Exercise requirements
Output the data as it stands. Each line must match exactly.

Provided data
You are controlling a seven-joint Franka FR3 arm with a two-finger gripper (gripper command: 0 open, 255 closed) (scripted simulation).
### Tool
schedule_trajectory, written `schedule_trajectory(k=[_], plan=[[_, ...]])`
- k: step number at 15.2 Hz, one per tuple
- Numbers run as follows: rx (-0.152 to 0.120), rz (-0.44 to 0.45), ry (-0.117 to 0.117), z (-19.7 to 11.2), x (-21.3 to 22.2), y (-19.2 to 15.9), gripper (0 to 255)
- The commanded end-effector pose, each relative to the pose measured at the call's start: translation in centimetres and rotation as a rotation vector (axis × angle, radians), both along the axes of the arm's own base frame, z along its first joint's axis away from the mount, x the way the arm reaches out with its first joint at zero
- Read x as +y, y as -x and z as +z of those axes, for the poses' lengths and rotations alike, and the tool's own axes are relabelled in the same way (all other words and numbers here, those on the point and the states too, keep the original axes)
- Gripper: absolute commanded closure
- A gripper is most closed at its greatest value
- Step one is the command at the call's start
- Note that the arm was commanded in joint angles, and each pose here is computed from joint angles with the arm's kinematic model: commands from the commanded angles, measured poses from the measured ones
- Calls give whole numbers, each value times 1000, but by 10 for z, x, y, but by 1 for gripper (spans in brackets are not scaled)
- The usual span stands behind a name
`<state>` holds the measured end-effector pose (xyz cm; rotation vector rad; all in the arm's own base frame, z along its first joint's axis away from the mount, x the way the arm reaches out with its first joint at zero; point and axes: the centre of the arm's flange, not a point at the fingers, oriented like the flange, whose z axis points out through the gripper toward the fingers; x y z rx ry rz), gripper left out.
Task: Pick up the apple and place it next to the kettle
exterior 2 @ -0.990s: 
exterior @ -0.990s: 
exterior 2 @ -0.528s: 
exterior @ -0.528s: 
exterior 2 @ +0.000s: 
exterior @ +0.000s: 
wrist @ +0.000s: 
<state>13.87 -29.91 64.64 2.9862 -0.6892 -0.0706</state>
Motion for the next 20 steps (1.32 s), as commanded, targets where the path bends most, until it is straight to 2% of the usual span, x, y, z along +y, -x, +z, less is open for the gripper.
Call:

Exercise result
You are controlling a seven-joint Franka FR3 arm with a two-finger gripper (gripper command: 0 open, 255 closed) (scripted simulation).
### Tool
schedule_trajectory, written `schedule_trajectory(k=[_], plan=[[_, ...]])`
- k: step number at 15.2 Hz, one per tuple
- Numbers run as follows: rx (-0.152 to 0.120), rz (-0.44 to 0.45), ry (-0.117 to 0.117), z (-19.7 to 11.2), x (-21.3 to 22.2), y (-19.2 to 15.9), gripper (0 to 255)
- The commanded end-effector pose, each relative to the pose measured at the call's start: translation in centimetres and rotation as a rotation vector (axis × angle, radians), both along the axes of the arm's own base frame, z along its first joint's axis away from the mount, x the way the arm reaches out with its first joint at zero
- Read x as +y, y as -x and z as +z of those axes, for the poses' lengths and rotations alike, and the tool's own axes are relabelled in the same way (all other words and numbers here, those on the point and the states too, keep the original axes)
- Gripper: absolute commanded closure
- A gripper is most closed at its greatest value
- Step one is the command at the call's start
- Note that the arm was commanded in joint angles, and each pose here is computed from joint angles with the arm's kinematic model: commands from the commanded angles, measured poses from the measured ones
- Calls give whole numbers, each value times 1000, but by 10 for z, x, y, but by 1 for gripper (spans in brackets are not scaled)
- The usual span stands behind a name
`<state>` holds the measured end-effector pose (xyz cm; rotation vector rad; all in the arm's own base frame, z along its first joint's axis away from the mount, x the way the arm reaches out with its first joint at zero; point and axes: the centre of the arm's flange, not a point at the fingers, oriented like the flange, whose z axis points out through the gripper toward the fingers; x y z rx ry rz), gripper left out.
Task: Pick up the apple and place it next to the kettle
exterior 2 @ -0.990s: 
exterior @ -0.990s: 
exterior 2 @ -0.528s: 
exterior @ -0.528s: 
exterior 2 @ +0.000s: 
exterior @ +0.000s: 
wrist @ +0.000s: 
<state>13.87 -29.91 64.64 2.9862 -0.6892 -0.0706</state>
Motion for the next 20 steps (1.32 s), as commanded, targets where the path bends most, until it is straight to 2% of the usual span, x, y, z along +y, -x, +z, less is open for the gripper.
Call:

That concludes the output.